» PROBLEM TO SOLVE
Under this line are the records; repeat exactly the lines starting at the one containing "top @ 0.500" and ending at the one containing "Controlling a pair", omitting pictures.

(Stored entries)
· · · · · · ·

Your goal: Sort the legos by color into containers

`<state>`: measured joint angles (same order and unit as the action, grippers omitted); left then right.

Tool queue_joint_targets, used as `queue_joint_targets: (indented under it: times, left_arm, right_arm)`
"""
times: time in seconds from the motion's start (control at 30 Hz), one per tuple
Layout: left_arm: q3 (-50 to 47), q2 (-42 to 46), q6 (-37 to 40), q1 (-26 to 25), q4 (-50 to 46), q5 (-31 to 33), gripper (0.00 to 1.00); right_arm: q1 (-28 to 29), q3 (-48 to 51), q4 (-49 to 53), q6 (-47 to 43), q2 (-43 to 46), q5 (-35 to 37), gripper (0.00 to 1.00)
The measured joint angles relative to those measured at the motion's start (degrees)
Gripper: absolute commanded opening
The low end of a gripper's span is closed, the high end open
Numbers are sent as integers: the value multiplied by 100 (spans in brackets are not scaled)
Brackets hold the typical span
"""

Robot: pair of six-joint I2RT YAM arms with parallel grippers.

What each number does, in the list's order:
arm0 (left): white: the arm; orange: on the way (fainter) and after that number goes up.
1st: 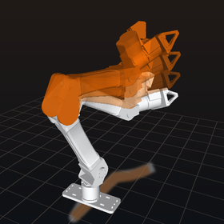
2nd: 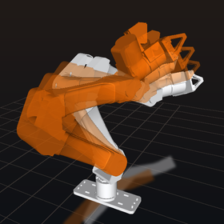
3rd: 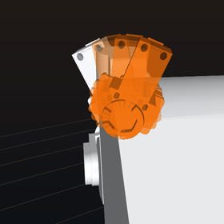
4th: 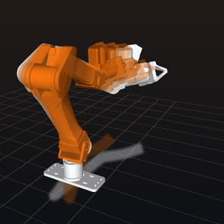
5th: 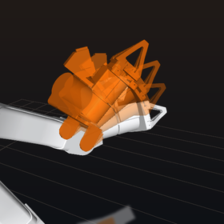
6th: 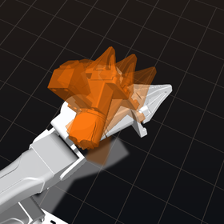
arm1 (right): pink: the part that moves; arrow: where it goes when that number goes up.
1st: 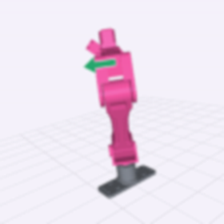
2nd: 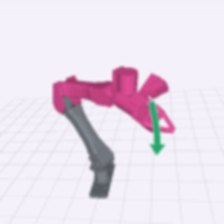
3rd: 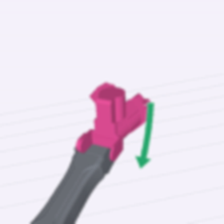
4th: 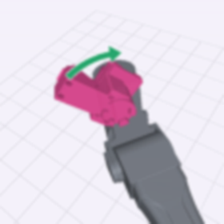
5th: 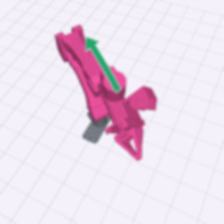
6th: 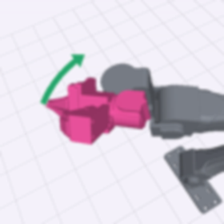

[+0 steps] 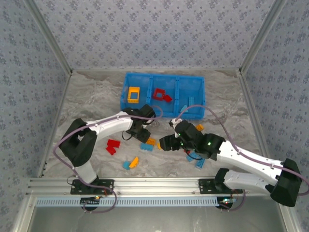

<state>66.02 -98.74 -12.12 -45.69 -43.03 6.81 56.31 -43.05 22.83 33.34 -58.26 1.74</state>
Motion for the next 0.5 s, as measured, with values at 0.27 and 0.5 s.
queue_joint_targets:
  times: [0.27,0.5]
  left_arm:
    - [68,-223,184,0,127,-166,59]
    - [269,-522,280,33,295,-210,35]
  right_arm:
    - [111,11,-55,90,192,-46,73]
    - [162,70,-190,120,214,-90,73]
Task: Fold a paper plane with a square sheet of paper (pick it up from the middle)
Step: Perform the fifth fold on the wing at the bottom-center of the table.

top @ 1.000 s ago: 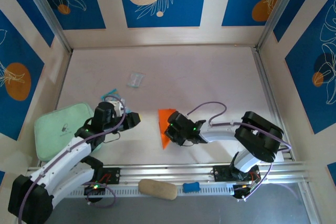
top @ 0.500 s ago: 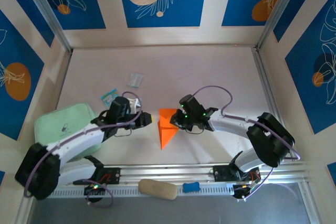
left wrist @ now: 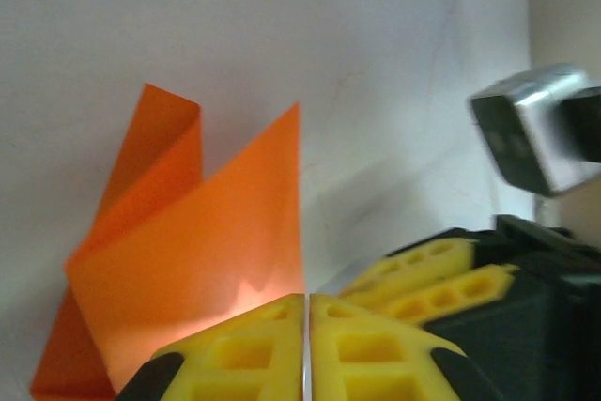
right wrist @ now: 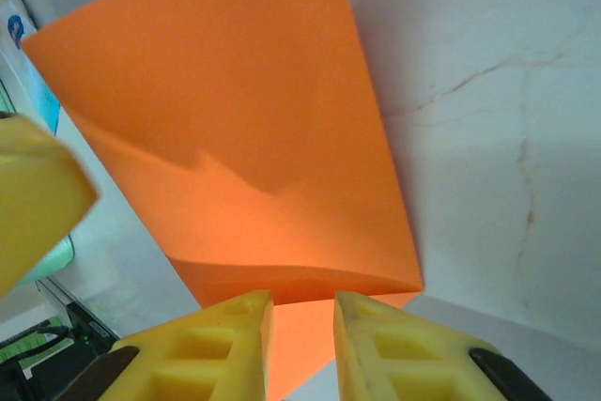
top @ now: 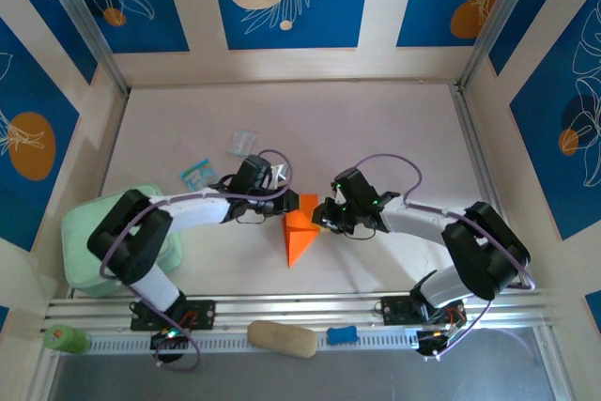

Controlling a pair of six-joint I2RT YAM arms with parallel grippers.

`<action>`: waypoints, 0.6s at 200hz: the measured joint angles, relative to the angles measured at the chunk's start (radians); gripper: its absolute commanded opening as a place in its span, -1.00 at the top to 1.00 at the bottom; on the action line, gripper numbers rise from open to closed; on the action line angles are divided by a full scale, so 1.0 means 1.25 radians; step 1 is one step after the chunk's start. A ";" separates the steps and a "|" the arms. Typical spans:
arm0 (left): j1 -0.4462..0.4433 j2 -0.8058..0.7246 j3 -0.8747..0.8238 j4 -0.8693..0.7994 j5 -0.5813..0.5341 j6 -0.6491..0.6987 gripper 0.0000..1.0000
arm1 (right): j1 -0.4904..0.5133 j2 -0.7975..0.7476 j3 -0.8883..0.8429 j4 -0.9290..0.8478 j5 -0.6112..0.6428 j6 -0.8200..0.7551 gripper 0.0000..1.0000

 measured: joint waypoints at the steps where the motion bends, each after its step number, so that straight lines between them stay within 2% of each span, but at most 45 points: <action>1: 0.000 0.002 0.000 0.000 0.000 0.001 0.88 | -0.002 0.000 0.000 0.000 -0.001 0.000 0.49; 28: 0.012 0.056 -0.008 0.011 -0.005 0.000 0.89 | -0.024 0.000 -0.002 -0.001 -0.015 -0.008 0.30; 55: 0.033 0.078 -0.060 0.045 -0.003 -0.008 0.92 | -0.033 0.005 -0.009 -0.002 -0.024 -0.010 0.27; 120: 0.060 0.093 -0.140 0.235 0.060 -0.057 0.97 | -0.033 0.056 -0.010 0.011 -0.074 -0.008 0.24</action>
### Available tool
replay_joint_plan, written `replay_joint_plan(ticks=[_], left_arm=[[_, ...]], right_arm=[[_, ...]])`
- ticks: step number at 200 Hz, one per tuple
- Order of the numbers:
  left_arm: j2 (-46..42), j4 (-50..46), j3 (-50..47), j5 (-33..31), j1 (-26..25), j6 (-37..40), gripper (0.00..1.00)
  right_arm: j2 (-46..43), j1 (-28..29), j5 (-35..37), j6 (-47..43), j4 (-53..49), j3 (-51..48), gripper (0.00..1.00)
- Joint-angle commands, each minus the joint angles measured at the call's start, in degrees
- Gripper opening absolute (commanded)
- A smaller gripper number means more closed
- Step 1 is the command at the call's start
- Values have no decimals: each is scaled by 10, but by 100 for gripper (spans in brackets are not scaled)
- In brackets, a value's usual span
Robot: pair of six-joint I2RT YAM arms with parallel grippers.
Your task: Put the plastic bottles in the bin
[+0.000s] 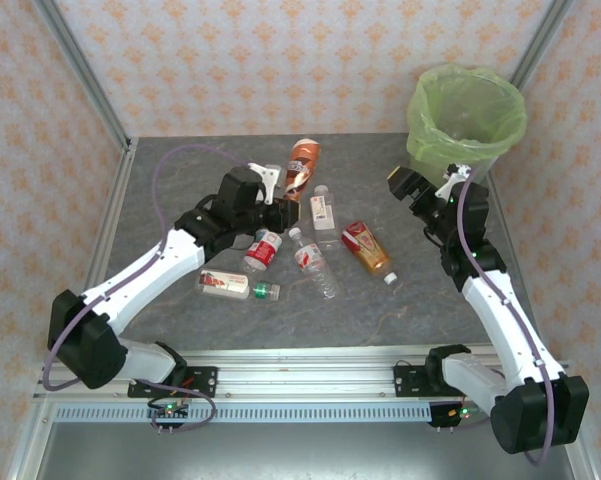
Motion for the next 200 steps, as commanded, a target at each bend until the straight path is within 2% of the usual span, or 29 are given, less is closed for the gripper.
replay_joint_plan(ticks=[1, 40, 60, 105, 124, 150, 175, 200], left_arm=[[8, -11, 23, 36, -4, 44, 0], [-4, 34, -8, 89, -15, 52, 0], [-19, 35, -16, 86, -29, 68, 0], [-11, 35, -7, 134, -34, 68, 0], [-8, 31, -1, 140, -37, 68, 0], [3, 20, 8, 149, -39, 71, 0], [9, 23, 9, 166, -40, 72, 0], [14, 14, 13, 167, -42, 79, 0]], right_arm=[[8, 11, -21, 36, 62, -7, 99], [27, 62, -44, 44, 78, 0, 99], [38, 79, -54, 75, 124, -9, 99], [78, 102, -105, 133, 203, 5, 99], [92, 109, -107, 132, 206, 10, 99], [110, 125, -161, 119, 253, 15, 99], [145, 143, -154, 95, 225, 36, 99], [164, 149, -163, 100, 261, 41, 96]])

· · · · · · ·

» TASK RESULT
top @ 0.500 s ago: 
left wrist @ now: 
right wrist @ now: 
top @ now: 

Controlling a pair of six-joint I2RT YAM arms with parallel grippers.

The exercise contains nothing more.